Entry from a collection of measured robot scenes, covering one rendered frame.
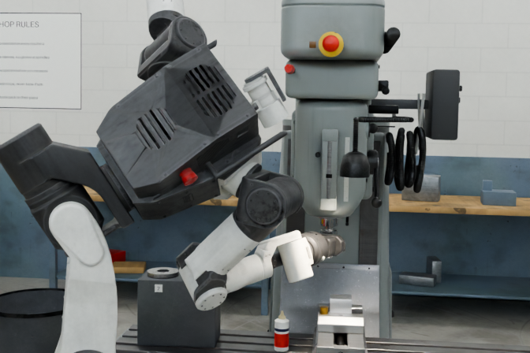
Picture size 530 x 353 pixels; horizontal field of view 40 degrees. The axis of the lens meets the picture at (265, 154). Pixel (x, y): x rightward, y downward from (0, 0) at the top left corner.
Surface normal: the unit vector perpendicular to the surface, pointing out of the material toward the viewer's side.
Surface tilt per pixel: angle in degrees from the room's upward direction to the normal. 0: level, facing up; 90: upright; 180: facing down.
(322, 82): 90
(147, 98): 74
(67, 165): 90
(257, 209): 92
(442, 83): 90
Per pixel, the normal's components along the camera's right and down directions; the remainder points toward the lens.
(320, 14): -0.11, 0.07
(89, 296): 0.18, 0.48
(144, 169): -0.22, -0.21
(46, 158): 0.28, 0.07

.....

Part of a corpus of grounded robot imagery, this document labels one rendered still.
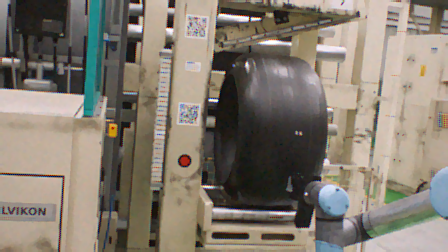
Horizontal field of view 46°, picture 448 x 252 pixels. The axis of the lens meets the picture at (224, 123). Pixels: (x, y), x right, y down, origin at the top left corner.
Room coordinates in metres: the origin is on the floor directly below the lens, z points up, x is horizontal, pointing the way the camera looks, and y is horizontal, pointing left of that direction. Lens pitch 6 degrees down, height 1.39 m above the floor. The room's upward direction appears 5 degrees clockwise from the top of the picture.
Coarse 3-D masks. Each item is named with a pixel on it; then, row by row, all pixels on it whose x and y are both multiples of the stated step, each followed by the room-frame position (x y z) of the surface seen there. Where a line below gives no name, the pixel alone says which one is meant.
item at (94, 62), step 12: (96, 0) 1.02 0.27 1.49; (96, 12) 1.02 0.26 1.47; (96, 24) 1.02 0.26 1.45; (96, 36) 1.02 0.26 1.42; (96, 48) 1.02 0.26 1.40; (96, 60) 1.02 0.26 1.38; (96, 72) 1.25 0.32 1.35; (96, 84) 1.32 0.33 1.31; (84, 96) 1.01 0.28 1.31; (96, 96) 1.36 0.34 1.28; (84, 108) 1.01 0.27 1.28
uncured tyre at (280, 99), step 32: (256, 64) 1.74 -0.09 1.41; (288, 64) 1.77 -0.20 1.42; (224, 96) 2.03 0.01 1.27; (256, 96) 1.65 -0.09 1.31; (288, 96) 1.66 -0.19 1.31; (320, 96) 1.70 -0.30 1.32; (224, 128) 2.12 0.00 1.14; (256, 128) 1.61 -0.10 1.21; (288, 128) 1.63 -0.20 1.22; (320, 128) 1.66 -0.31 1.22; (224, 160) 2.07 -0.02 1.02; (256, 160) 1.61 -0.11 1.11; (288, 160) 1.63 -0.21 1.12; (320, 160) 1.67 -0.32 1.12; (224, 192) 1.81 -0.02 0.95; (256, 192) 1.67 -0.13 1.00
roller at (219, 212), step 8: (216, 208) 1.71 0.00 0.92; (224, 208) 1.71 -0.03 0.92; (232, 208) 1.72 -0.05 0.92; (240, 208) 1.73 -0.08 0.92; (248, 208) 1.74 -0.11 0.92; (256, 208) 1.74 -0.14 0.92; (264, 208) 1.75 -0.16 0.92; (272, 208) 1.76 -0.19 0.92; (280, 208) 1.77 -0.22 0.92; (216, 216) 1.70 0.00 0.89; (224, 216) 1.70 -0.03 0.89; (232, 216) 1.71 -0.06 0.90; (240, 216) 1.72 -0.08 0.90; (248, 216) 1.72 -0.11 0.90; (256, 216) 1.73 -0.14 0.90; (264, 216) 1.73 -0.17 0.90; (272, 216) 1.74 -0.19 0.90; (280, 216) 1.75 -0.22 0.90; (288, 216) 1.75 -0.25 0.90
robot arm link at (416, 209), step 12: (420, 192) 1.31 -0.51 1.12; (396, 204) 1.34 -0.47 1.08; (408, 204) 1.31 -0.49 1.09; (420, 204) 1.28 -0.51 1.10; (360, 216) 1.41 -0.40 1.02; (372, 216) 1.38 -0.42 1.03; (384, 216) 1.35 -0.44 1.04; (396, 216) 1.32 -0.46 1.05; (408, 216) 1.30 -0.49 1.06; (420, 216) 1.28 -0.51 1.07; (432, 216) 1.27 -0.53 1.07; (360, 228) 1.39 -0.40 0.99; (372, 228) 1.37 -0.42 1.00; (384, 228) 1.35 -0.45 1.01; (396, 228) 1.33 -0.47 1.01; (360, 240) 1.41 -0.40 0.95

.....

Exercise goal:
Exact duplication is required for the lines above, from the line that contains "(257, 209): 92" to the line that contains "(46, 158): 0.28, 0.07", inclusive; omit all others.

Your response:
(257, 209): 92
(442, 83): 90
Per pixel, the normal's components along the camera's right and down directions; the remainder points toward the lens.
(320, 14): -0.11, 0.07
(89, 296): 0.18, 0.48
(144, 169): -0.22, -0.21
(46, 158): 0.28, 0.07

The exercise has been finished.